ATTENTION IS FOOL’S GOLD
Recently, one of my kids said they want to YouTube. I wasn’t surprised — my kid is not an exception to the 1 in 3 kids who want to be creators.1 And I said, OK, what will you do on it? My kid didn’t have an answer. So I continued by saying YouTube is a medium. If there’s something you want to teach, and you build an expertise, we can talk about it. Attention without a goal can make you spiral out of control, as you don’t have a purpose to align to and become guided by vanity metrics.
Was I buying time? Absolutely. My kid is not starting a YouTube channel anytime soon. But the undertone of the conversation is far more insidious. We are living in a world where attention is king. Attention is profitable. Attention provides momentary fame and clout. And attention and retention are often at odds with each other.
ATTENTION IS CURRENCY
I was in a conversation with someone once, and she said, “I never understood why your guests never reposted your podcast.” I don’t have a podcast now, but I did a few years back. I didn’t have much of a response, outside of thinking about how it was a weird thing to observe and honestly not even something I observed. I didn’t have requirements to be on the show. And it hit me that we were thinking about things differently. She cared about attention. I cared about retention.
In your personal life, getting attention might mean being the class clown that prefers making people laugh to deflect engaging in any conversation that might expose your inadequacies, disrupting the class. In business, retention may mean finding people who are willing to engage with your products or thought leadership rather than people who engage with inflammatory political memes for “views.”
And we have a newfound Pavlovian relationship with attention, where our eyeball-catching outtakes get people to stop, look, and increase our metrics. Our follows. Our likes. One of the most dangerous phenomena happening today is the silent undercurrent orienting us all to optimize for attention over retention.
Attention is the ability to make somebody stop and look, for whatever reason. Attention is easy. Attention doesn’t require alignment. Retention is the ability to keep somebody coming back. Over and over and over again. Retention is hard. Retention is valuable. Retention does not survive without alignment.
ATTENTION IS EASY
Cancel culture reminds us that attention is pretty easy to solicit online. The easiest way to get attention is to talk trash or spew hate online, and the data proves it. A study analyzing 4.1 million tweets found that negative messages get retweeted and spread faster than positive or neutral messages.2 Multiple studies confirm that negativity in tweets increases the probability of being retweeted.3 And Stanford research on 30 million tweets from news organizations found that biased sources leaning into negative, highly charged content achieved about 12% higher engagement rates than balanced sources.4
Negativity gets people’s attention. It always has. It always will.

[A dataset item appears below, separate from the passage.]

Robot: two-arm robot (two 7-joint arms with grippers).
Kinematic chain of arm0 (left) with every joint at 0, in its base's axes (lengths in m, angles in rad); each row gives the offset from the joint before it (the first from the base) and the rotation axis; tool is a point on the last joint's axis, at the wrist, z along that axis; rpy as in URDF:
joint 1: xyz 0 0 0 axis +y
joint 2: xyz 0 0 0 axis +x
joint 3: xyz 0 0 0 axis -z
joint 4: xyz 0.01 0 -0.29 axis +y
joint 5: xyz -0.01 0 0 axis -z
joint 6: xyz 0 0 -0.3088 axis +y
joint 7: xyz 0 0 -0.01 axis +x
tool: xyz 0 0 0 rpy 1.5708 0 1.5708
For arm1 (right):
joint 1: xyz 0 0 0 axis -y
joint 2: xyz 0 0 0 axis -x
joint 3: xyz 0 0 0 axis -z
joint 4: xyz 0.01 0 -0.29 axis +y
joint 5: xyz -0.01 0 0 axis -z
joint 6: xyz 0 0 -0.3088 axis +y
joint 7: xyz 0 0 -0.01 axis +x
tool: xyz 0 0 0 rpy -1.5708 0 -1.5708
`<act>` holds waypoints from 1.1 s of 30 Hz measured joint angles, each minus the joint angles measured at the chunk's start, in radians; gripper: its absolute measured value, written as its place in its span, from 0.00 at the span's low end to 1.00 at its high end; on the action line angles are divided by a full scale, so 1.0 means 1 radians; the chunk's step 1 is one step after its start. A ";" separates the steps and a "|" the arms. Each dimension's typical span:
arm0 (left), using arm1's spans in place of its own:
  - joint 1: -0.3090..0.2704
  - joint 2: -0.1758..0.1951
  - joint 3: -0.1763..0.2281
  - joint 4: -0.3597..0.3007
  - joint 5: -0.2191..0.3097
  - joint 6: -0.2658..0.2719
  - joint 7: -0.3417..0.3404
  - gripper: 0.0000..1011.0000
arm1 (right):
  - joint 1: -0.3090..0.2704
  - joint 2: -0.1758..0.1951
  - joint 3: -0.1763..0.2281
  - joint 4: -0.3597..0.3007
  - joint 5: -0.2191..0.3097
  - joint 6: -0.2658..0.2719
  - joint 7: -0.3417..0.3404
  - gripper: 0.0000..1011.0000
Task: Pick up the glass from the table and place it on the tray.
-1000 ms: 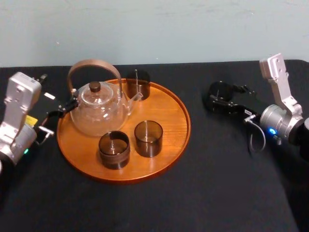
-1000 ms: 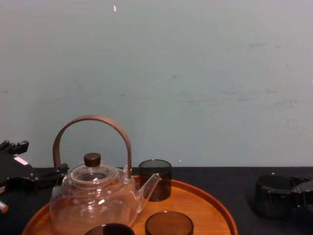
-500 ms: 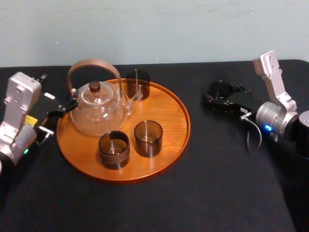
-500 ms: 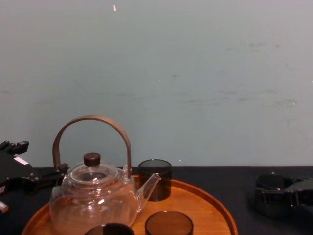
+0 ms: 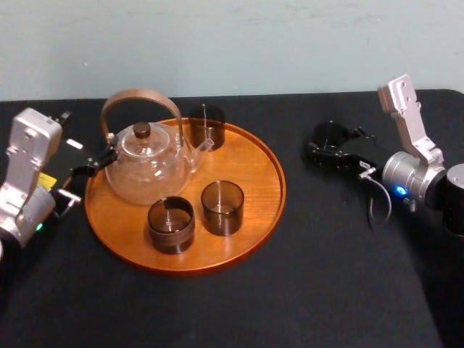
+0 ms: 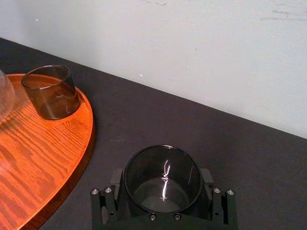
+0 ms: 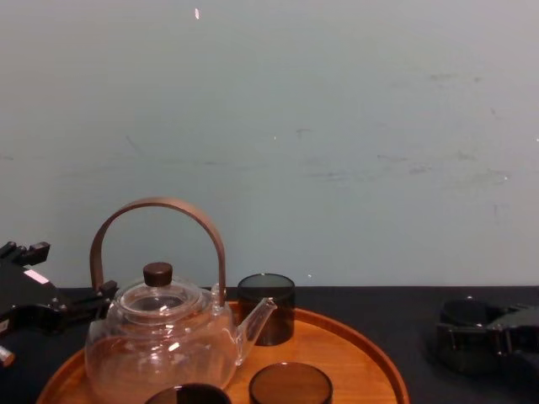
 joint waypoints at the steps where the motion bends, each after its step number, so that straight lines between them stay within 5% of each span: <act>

The evolutionary reason is said to be because scanning for threats kept us alive. The negativity bias provides an evolutionary advantage — it is more critical for survival to avoid a harmful stimulus than to pursue a potentially helpful one.5 The amygdala shows enhanced responses to negative stimuli across multiple studies.6
The brain prioritizes negative stimuli. The amygdala and attentional systems respond more strongly and rapidly to negative information.7 Negative content spreads faster and wider. This is evolutionarily adaptive — detecting threats quickly was critical for survival. The effect is universal — it holds across cultures, political ideologies, and platforms.
Negativity is also a crass mechanism to reinforce our dominance over others. Clout is a powerful drug, but more on that below in the section on insecurity.
Retention is very different from attention, because it requires a clear goal that is generally tied to a higher purpose and is driven by accountability. Retention for my Substack is marked by those of you who keep opening my newsletter week after week. Comment if you are here!
How long have you been here?!
This newsletter often feels like an echo chamber. And week after week, people ask how to be successful on Substack. The only answer is to decenter attention. Because it takes a long time to get attention on Substack, let me explain the math.
If the average American reads 15 minutes a day, they read for 91 hours per year.8
If the average American scrolls social for 2 hours and 11 minutes a day, they scroll social for 796 hours a year.9 That means social media is consumed roughly 9x more than books, minute for minute, on average.
You have to optimize for retention. Not attention. Because even when you get attention, it’s short-lived. Someone smarter, hotter, cooler will come along. You’ll get pushed off your throne.
Retention is:
INTERNAL: Holding onto your moral compass to keep your own personality within the bounds of the values you want to remain
EXTERNAL: Having a message that serves a greater purpose and keeping people tuned in
FOR PROFIT: Selling a product and retaining the customer over time
Even in business terms, retention is the strongest way to grow. People who are locked in — and retained — will continue to buy your product or your thoughts. In business, attention may give you leads, but retention is what closes deals and keeps a customer valuable for a long time.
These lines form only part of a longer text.